金融整理管財人は,あくまでも被管理金融機関を代表し,

業務の執行並びに財産の管理及び処分を行うのであり(金融再生法11条1項),

被管理金融機関がその財産等に対する管理処分権を失い,

金融整理管財人が被管理金融機関に代わりこれを取得するものではない。

この点において,金融整理管財人は,会社更生手続等における管財人等とは,

法的地位を異にするものである。会社更生手続においては,

更生手続開始の決定があると,会社の事業の経営並びに

財産の管理及び処分をする権利は,管財人に専属し(会社更生法53条),

会社の財産関係の訴えについては,

管財人を原告又は被告とし(同法96条1項),

既に係属中の訴訟の手続は,中断し(同法68条),

管財人と相手方との間で受継が行われる(同法69条1項)。

 

民事再生手続においては,管理命令が発せられると,

再生債務者の業務の遂行並びに財産の管理及び処分をする権利は,

管財人に専属し(民事再生法66条),

再生債務者の財産関係の訴えについては,

管財人を原告又は被告とし(同法67条1項),

既に係属中の訴訟の手続は,中断し(同条2項),

管財人と相手方との間において受継が行われる(同条3項)。

 

また,破産手続においては,破産財団の管理及び処分をする権利は,

破産管財人に専属し(破産法7条),破産財団に関する訴えについては,

破産管財人を原告又は被告とし(同法162条),

既に係属中の訴訟は,中断し(民訴法125条1項),

破産管財人と相手方との間において受継が行われる(破産法69条1項)。

 

一方,金融再生法には,金融整理管財人の被管理金融機関に代わっての

財産等管理処分権並びに訴訟手続における当事者適格,

中断及び受継に関する規定がないのである。

 

これは,金融整理管財人が被管理金融機関を代表する地位にあるからである。

金融再生法18条1項は,

「金融整理管財人は,被管理金融機関の取締役若しくは

監査役又はこれらの者であった者の職務上の

義務違反に基づく民事上の責任を履行させるため,

訴えの提起その他の必要な措置をとらなければならない。
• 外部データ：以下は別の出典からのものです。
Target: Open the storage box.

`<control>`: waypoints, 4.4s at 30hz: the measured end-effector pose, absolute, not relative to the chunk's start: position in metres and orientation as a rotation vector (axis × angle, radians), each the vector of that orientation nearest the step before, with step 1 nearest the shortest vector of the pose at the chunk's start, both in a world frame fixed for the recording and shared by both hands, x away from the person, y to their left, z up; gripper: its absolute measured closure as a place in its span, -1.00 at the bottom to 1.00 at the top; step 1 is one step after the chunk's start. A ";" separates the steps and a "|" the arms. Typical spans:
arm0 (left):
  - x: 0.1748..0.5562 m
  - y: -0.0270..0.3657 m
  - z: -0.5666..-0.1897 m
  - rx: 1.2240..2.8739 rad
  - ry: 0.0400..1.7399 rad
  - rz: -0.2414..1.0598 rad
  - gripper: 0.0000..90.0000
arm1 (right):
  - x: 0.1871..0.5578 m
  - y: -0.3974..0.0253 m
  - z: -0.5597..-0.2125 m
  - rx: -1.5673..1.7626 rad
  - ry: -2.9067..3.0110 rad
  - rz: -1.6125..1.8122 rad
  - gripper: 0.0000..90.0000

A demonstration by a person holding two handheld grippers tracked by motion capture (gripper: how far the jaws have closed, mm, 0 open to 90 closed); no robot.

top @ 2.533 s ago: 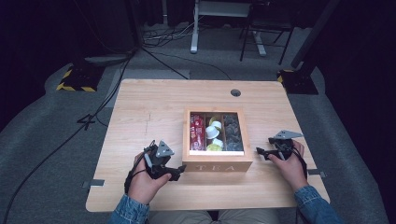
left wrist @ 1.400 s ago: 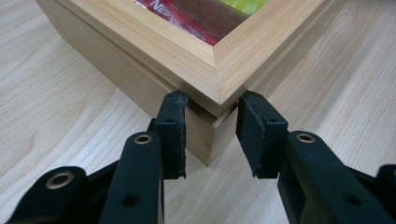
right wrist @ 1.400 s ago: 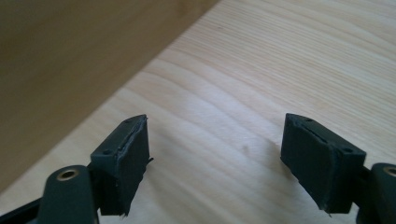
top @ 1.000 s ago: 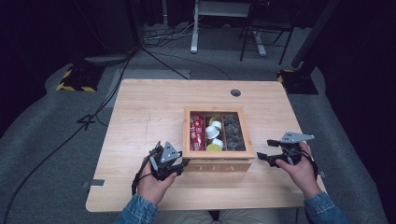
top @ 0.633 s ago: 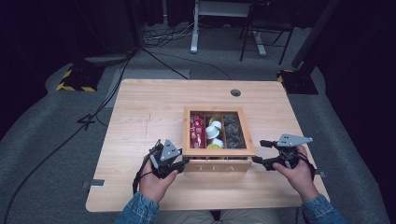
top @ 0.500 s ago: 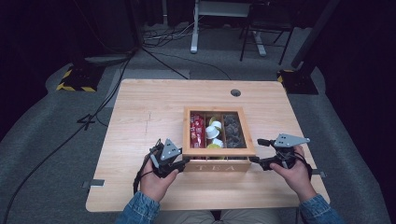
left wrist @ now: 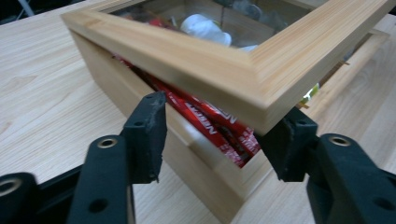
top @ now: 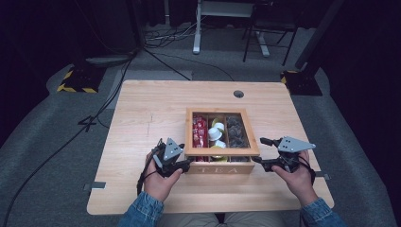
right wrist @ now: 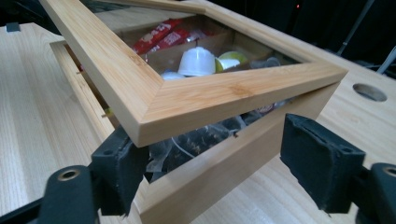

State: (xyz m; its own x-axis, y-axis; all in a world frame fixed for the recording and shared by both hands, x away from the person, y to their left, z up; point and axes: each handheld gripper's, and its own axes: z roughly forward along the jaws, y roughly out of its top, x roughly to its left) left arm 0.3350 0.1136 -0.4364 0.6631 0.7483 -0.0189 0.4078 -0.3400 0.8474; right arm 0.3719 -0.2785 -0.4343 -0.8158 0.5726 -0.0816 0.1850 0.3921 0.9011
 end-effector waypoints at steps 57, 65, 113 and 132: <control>0.356 0.204 -0.494 2.015 1.271 0.537 -0.38 | 0.485 -0.261 -0.319 0.739 2.189 1.631 -0.02; 0.364 0.207 -0.498 2.025 1.279 0.530 -0.39 | 0.503 -0.257 -0.308 0.767 2.167 1.624 0.05; 0.378 0.202 -0.503 2.049 1.281 0.497 -0.47 | 0.595 -0.223 -0.328 1.021 2.040 1.472 -0.16; 0.378 0.202 -0.504 2.055 1.276 0.491 -0.49 | 0.607 -0.215 -0.352 1.095 2.073 1.433 -0.44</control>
State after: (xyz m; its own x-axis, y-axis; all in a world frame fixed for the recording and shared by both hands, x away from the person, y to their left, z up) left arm 0.3780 0.2016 -0.5035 0.4532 0.8910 -0.0276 0.6429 -0.3052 0.7025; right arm 0.6071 -0.2151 -0.3522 -0.6179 0.7786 0.1097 0.3777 0.1714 0.9099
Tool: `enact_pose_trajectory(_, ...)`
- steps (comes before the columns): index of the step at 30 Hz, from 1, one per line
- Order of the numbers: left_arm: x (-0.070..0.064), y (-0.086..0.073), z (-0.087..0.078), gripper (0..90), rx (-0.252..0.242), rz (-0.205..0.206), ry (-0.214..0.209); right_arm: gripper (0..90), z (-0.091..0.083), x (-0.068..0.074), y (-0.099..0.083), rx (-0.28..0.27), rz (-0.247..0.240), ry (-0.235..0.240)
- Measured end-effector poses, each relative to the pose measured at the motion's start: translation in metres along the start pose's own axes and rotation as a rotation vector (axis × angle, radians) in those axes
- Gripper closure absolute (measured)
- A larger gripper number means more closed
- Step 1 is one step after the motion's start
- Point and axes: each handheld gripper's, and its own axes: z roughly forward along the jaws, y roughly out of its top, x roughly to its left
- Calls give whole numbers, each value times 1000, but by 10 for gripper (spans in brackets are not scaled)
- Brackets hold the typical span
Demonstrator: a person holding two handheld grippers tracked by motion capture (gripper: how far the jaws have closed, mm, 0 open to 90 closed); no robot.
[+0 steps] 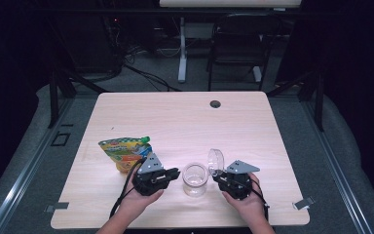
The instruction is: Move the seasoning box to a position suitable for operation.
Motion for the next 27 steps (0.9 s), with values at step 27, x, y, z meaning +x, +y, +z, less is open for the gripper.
enact_pose_trajectory(27, 8, -28, -48, 706, -23, -64, 138, 803, 20, -43, 16, -17, 122, 55)
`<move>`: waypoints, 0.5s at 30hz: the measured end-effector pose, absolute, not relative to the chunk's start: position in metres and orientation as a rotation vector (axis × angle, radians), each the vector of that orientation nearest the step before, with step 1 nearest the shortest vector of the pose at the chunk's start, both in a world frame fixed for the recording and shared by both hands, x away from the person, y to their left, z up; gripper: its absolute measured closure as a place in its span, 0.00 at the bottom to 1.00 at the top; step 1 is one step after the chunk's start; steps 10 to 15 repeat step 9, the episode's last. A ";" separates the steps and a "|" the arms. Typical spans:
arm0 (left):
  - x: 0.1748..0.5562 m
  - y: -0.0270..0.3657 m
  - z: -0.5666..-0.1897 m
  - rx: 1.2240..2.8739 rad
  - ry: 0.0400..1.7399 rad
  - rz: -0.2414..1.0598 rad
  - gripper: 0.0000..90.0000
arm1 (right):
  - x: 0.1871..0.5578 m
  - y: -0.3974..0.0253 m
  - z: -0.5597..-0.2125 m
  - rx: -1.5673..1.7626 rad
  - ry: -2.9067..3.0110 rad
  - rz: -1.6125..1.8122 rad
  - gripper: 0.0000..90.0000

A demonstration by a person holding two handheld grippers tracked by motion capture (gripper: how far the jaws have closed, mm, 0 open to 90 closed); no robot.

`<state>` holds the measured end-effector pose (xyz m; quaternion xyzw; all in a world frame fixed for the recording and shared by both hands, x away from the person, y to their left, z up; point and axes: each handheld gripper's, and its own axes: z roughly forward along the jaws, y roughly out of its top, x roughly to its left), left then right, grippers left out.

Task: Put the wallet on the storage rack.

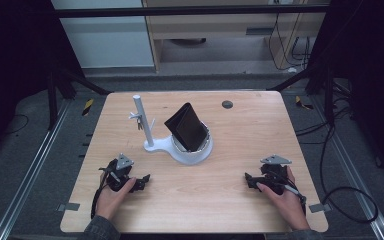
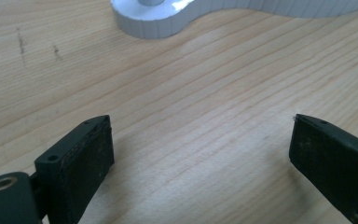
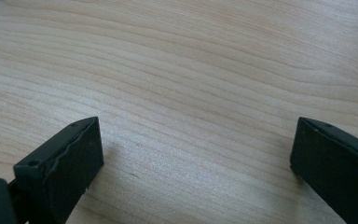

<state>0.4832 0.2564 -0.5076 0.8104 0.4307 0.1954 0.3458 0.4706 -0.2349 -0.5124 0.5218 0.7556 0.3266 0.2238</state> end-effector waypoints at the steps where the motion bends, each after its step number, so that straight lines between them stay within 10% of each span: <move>1: 0.484 0.257 -0.508 2.112 1.114 0.506 0.07 | 0.471 -0.235 -0.512 1.440 2.086 0.901 0.03; 15: 0.486 0.258 -0.508 2.123 1.113 0.489 0.02 | 0.471 -0.235 -0.512 1.441 2.085 0.902 0.03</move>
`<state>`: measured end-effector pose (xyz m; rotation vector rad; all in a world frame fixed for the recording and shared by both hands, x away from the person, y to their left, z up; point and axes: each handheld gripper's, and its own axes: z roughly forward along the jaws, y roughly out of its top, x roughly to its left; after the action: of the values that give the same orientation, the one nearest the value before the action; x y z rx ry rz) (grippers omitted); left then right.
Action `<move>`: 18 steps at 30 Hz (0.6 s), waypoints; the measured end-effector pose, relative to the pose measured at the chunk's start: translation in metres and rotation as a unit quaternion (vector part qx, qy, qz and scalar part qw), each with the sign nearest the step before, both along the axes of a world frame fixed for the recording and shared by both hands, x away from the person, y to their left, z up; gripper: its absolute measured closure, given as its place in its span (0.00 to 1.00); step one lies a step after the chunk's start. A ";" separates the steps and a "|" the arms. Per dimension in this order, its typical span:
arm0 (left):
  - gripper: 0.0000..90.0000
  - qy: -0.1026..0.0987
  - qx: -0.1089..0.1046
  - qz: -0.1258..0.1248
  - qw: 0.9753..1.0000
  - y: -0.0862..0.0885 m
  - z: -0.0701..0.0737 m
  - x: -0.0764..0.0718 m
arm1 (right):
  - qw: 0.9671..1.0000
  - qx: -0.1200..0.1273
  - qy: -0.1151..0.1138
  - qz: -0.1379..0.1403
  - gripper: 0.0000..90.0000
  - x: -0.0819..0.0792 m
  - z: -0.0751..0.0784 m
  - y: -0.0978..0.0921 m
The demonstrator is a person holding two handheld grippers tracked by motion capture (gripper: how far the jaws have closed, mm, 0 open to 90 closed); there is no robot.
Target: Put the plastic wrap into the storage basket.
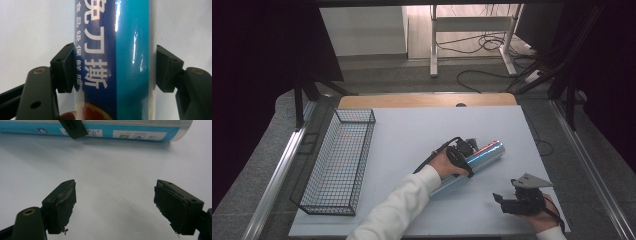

」と規定しているが,

これは,金融整理管財人は被管理金融機関を代表する立場で

これらの措置をとらなければならないという趣旨であって,

訴えの提起についても,金融整理管財人は,当事者としてではなく,

被管理金融機関の代表者として訴訟を追行することになるのである。

 

訴えの当事者は,あくまでも被管理金融機関である。

したがって,信用協同組合の組合員は,当該信用協同組合に対し

金融整理管財人による業務及び財産の管理を命ずる処分がされても,

中小企業等協同組合法42条において準用する商法267条に基づき,

「当該信用協同組合のため」組合員代表訴訟を提起することができる。

 

そして,組合員代表訴訟が既に係属中に,上記の処分がされても,

当該訴えを提起した組合員は,

訴訟を追行する資格又は権限を失うものではない。

 

また,中小企業等協同組合法42条において準用する

商法268条2項に基づく組合員又は信用協同組合の

組合員代表訴訟に参加する資格も,

上記の処分により影響を受けるものではないと解すべきである。

金融整理管財人としては,必要に応じて,組合員代表訴訟の推移を見守り,

又は被管理信用協同組合を代表して

同訴訟に参加することができるものというべきである。